Re: [RFC PATCH 4/5] mm, compaction: allow scanners to start at any pfn within the zone

[Date Prev][Date Next][Thread Prev][Thread Next][Date Index][Thread Index]

 



Hello Vlastimil

在 2015/1/19 18:05, Vlastimil Babka 写道:
> Compaction employs two page scanners - migration scanner isolates pages to be
> the source of migration, free page scanner isolates pages to be the target of
> migration. Currently, migration scanner starts at the zone's first pageblock
> and progresses towards the last one. Free scanner starts at the last pageblock
> and progresses towards the first one. Within a pageblock, each scanner scans
> pages from the first to the last one. When the scanners meet within the same
> pageblock, compaction terminates.
> 
> One consequence of the current scheme, that turns out to be unfortunate, is
> that the migration scanner does not encounter the pageblocks which were
> scanned by the free scanner. In a test with stress-highalloc from mmtests,
> the scanners were observed to meet around the middle of the zone in first two
> phases (with background memory pressure) of the test when executed after fresh
> reboot. On further executions without reboot, the meeting point shifts to
> roughly third of the zone, and compaction activity as well as allocation
> success rates deteriorates compared to the run after fresh reboot.
> 
> It turns out that the deterioration is indeed due to the migration scanner
> processing only a small part of the zone. Compaction also keeps making this
> bias worse by its activity - by moving all migratable pages towards end of the
> zone, the free scanner has to scan a lot of full pageblocks to find more free
> pages. The beginning of the zone contains pageblocks that have been compacted
> as much as possible, but the free pages there cannot be further merged into
> larger orders due to unmovable pages. The rest of the zone might contain more
> suitable pageblocks, but the migration scanner will not reach them. It also
> isn't be able to move movable pages out of unmovable pageblocks there, which
> affects fragmentation.
> 
> This patch is the first step to remove this bias. It allows the compaction
> scanners to start at arbitrary pfn (aligned to pageblock for practical
> purposes), called pivot, within the zone. The migration scanner starts at the
> exact pfn, the free scanner starts at the pageblock preceding the pivot. The
> direction of scanning is unaffected, but when the migration scanner reaches
> the last pageblock of the zone, or the free scanner reaches the first
> pageblock, they wrap and continue with the first or last pageblock,
> respectively. Compaction terminates when any of the scanners wrap and both
> meet within the same pageblock.
> 
> For easier bisection of potential regressions, this patch always uses the
> first zone's pfn as the pivot. That means the free scanner immediately wraps
> to the last pageblock and the operation of scanners is thus unchanged. The
> actual pivot changing is done by the next patch.
> 
> Signed-off-by: Vlastimil Babka <vbabka@xxxxxxx>

I read through the whole patch, and you can feel free to add:

Acked-by: Zhang Yanfei <zhangyanfei@xxxxxxxxxxxxxx>

I agree with you and the approach to improve the current scheme. One thing
I think should be carefully treated is how to avoid migrating back and forth
since the pivot pfn can be changed. I see patch 5 has introduced a policy to
change the pivot so we can have a careful observation on it.

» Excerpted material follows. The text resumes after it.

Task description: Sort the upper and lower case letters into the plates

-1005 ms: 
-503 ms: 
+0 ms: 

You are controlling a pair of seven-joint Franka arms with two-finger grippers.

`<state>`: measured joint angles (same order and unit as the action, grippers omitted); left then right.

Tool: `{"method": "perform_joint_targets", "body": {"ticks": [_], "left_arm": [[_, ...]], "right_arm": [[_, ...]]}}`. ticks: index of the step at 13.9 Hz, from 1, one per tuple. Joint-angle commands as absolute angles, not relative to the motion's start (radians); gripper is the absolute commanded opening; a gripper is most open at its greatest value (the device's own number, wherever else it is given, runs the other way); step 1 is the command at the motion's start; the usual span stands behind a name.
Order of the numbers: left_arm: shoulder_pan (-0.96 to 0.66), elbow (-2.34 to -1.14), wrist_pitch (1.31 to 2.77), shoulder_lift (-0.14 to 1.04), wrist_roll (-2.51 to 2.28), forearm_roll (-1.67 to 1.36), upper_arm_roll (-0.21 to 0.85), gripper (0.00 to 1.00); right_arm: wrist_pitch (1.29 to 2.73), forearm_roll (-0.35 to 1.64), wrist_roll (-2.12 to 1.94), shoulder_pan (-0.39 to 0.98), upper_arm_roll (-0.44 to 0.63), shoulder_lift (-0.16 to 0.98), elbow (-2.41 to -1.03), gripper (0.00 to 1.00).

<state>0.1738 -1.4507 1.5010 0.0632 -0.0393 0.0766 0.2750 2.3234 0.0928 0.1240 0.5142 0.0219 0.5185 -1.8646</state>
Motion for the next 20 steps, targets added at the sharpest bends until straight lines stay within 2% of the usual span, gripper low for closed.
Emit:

(The changes in the patch make the code more difficult to understand now...
and I just find a tiny mistake, please see below)

> Cc: Minchan Kim <minchan@xxxxxxxxxx>
> Cc: Mel Gorman <mgorman@xxxxxxx>
> Cc: Joonsoo Kim <iamjoonsoo.kim@xxxxxxx>
> Cc: Michal Nazarewicz <mina86@xxxxxxxxxx>
> Cc: Naoya Horiguchi <n-horiguchi@xxxxxxxxxxxxx>
> Cc: Christoph Lameter <cl@xxxxxxxxx>
> Cc: Rik van Riel <riel@xxxxxxxxxx>
> Cc: David Rientjes <rientjes@xxxxxxxxxx>
> ---
>  include/linux/mmzone.h |   2 +
>  mm/compaction.c        | 204 +++++++++++++++++++++++++++++++++++++++++++------
>  mm/internal.h          |   1 +
>  3 files changed, 182 insertions(+), 25 deletions(-)
> 
> diff --git a/include/linux/mmzone.h b/include/linux/mmzone.h
> index 2f0856d..47aa181 100644
> --- a/include/linux/mmzone.h
> +++ b/include/linux/mmzone.h
> @@ -503,6 +503,8 @@ struct zone {
>  	unsigned long percpu_drift_mark;
>  
>  #if defined CONFIG_COMPACTION || defined CONFIG_CMA
> +	/* pfn where compaction scanners have initially started last time */
> +	unsigned long		compact_cached_pivot_pfn;
>  	/* pfn where compaction free scanner should start */
>  	unsigned long		compact_cached_free_pfn;
>  	/* pfn where async and sync compaction migration scanner should start */
> diff --git a/mm/compaction.c b/mm/compaction.c
> index 5626220..abae89a 100644
> --- a/mm/compaction.c
> +++ b/mm/compaction.c
> @@ -123,11 +123,16 @@ static inline bool isolation_suitable(struct compact_control *cc,
>  	return !get_pageblock_skip(page);
>  }
>  
> +/*
> + * Invalidate cached compaction scanner positions, so that compact_zone()
> + * will reinitialize them on the next compaction.
> + */
>  static void reset_cached_positions(struct zone *zone)
>  {
> -	zone->compact_cached_migrate_pfn[0] = zone->zone_start_pfn;
> -	zone->compact_cached_migrate_pfn[1] = zone->zone_start_pfn;
> -	zone->compact_cached_free_pfn = zone_end_pfn(zone);
> +	/* Invalid values are re-initialized in compact_zone */
> +	zone->compact_cached_migrate_pfn[0] = 0;
> +	zone->compact_cached_migrate_pfn[1] = 0;
> +	zone->compact_cached_free_pfn = 0;
>  }
>  
>  /*
> @@ -172,11 +177,35 @@ void reset_isolation_suitable(pg_data_t *pgdat)
>  		/* Only flush if a full compaction finished recently */
>  		if (zone->compact_blockskip_flush) {
>  			__reset_isolation_suitable(zone);
> -			reset_cached_positions(zone);
> +			reset_cached_positions(zone, false);

The second argument should be in patch 5 instead of here, right? ^-^

Thanks.

>  		}
>  	}
>  }
>  
> +static void update_cached_migrate_pfn(unsigned long pfn,
> +		unsigned long pivot_pfn, unsigned long *old_pfn)
> +{
> +	/* Both old and new pfn either wrapped or not, and new is higher */
> +	if (((*old_pfn >= pivot_pfn) == (pfn >= pivot_pfn))
> +	    && (pfn > *old_pfn))
> +		*old_pfn = pfn;
> +	/* New pfn has wrapped and the old didn't yet */
> +	else if ((*old_pfn >= pivot_pfn) && (pfn < pivot_pfn))
> +		*old_pfn = pfn;
> +}
> +
> +static void update_cached_free_pfn(unsigned long pfn,
> +		unsigned long pivot_pfn, unsigned long *old_pfn)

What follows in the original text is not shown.